Começo então citando Ivone Gebara, teóloga e filósofa (do site das “católicas pelo direito de decidir”):
“Os bispos perderam o senso de governarem unidos aos desafios da história e à fé da comunidade e julgam-se mais fiéis ao Evangelho de Jesus do que a própria comunidade.“
Mas como desde que terminei a crisma (sim, fui batizada, fiz primeira comunhão e crisma!) atravesso a rua pra não passar na calçada de uma igreja castrólica, cito agora as companheiras “Mujeres Publicas”, da Argentina:
“La única iglesia que ilumina es la que arde!“

Essa é uma campanha divulgada em caixinhas de fósforos com o estímulo “contribua!”
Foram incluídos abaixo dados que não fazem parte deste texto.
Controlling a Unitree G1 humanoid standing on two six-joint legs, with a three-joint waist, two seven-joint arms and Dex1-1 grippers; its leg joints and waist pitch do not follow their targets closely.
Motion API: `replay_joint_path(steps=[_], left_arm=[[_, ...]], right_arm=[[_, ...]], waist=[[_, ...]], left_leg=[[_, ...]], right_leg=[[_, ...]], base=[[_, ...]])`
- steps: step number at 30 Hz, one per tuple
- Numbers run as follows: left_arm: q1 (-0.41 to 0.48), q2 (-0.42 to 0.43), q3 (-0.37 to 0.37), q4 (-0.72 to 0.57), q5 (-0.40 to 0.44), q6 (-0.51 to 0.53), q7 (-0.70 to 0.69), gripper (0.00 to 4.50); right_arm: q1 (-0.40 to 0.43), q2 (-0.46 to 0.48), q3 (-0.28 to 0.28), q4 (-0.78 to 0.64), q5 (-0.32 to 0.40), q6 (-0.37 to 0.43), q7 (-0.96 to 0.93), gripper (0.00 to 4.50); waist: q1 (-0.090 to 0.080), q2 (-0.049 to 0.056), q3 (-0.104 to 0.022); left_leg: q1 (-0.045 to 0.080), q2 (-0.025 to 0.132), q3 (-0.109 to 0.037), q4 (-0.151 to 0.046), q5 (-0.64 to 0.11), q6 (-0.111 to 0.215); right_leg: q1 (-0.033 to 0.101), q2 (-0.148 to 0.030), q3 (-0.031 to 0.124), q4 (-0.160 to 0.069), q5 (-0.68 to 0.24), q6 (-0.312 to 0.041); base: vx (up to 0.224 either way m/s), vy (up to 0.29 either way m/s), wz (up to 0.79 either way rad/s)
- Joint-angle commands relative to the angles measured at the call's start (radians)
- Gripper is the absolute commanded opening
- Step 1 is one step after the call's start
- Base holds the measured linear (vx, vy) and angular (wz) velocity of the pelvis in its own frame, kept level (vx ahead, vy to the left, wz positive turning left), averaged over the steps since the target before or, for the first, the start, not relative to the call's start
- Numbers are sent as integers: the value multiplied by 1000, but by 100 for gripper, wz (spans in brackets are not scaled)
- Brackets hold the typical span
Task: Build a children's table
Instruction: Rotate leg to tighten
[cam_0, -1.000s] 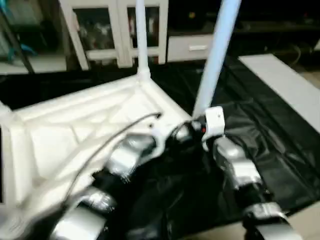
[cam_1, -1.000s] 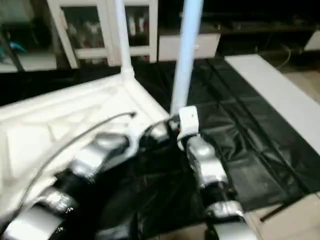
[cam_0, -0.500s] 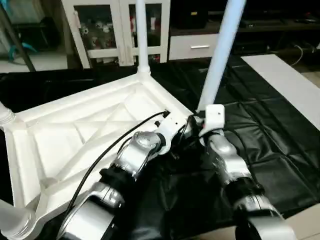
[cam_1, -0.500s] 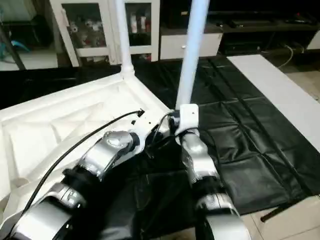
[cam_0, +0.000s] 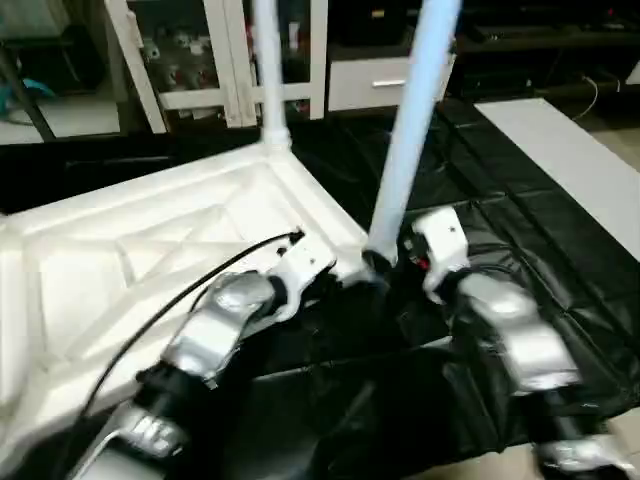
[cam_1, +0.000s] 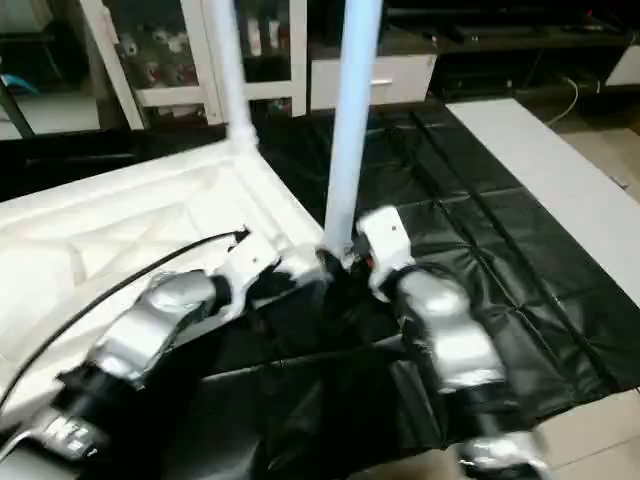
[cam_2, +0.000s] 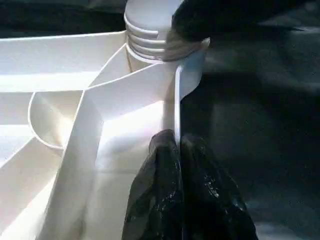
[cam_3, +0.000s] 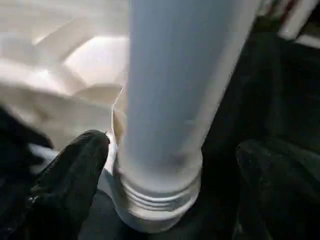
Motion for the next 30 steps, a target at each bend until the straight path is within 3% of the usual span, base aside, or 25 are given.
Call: replay_joint_path(steps=[1,4,5,6,7,11,17,18,20,30], left_arm=[[36,21,-45,-41,-16,2,-82,0],[62,63,-63,-102,-48,-22,-180,0],[64,68,-65,-110,-54,-18,-193,0],[61,74,-69,-121,-61,-13,-206,0],[60,75,-69,-123,-62,-12,-209,0],[54,76,-71,-131,-67,-13,-224,0],[59,81,-63,-132,-68,-15,-231,0],[59,82,-62,-130,-65,-16,-231,0],[52,82,-64,-121,-61,-18,-233,0],[57,90,-69,-126,-62,-17,-242,0]], right_arm=[[23,-60,39,-68,43,35,134,448],[51,-159,78,-137,96,46,327,448],[52,-169,78,-141,105,48,351,448],[46,-179,77,-131,108,42,380,448],[43,-181,76,-128,109,40,387,448],[18,-195,87,-65,104,3,451,448],[5,-172,91,-18,103,-5,445,448],[5,-168,90,-11,99,-9,449,432],[3,-162,91,4,83,-19,452,415],[-1,-156,93,44,74,-49,445,336]], waist=[[2,-17,-60],[13,-16,-59],[12,-17,-58],[14,-7,-57],[11,-13,-57],[12,-13,-58],[16,-15,-62],[17,-9,-62],[17,-13,-64],[20,-7,-64]], left_leg=[[12,49,-16,-73,-204,84],[16,55,-17,-74,-207,81],[11,53,-17,-75,-193,87],[14,52,-17,-75,-194,86],[13,51,-15,-74,-204,83],[16,52,-16,-74,-217,63],[14,49,-15,-69,-169,76],[14,49,-16,-69,-166,76],[14,49,-16,-68,-156,79],[16,49,-17,-68,-163,78]], right_leg=[[47,-28,28,-56,-239,-237],[48,-30,30,-53,-232,-227],[49,-29,30,-51,-214,-233],[46,-29,31,-52,-215,-237],[45,-28,30,-55,-224,-240],[43,-28,30,-54,-241,-245],[48,-29,31,-49,-195,-254],[49,-30,31,-48,-192,-255],[51,-29,30,-46,-176,-259],[52,-27,28,-44,-166,-269]], base=[[0,0,0],[0,0,0],[0,0,0],[0,0,0],[0,0,0],[0,0,0],[0,0,0],[0,0,0],[0,0,0],[0,0,0]])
E por fim, agora me sentindo com a “alma” lavada, cito minha companheira de luta, atuadora, amigona e grande mestra Iná Camargo que propõe um movimento de APOSTASIA, isto é “renúncia pública a permanecer como membro dessa Igreja“.
Mas, tirando a desforra, o que mais interessa é o que menos tem-se falado sobre o assunto: o hábito de pais, padastros ou homens da família estuprarem suas meninas ainda é gigantesco no Brasil (e não só aqui, vide o caso na Suíça). Quando é que isso terá fim??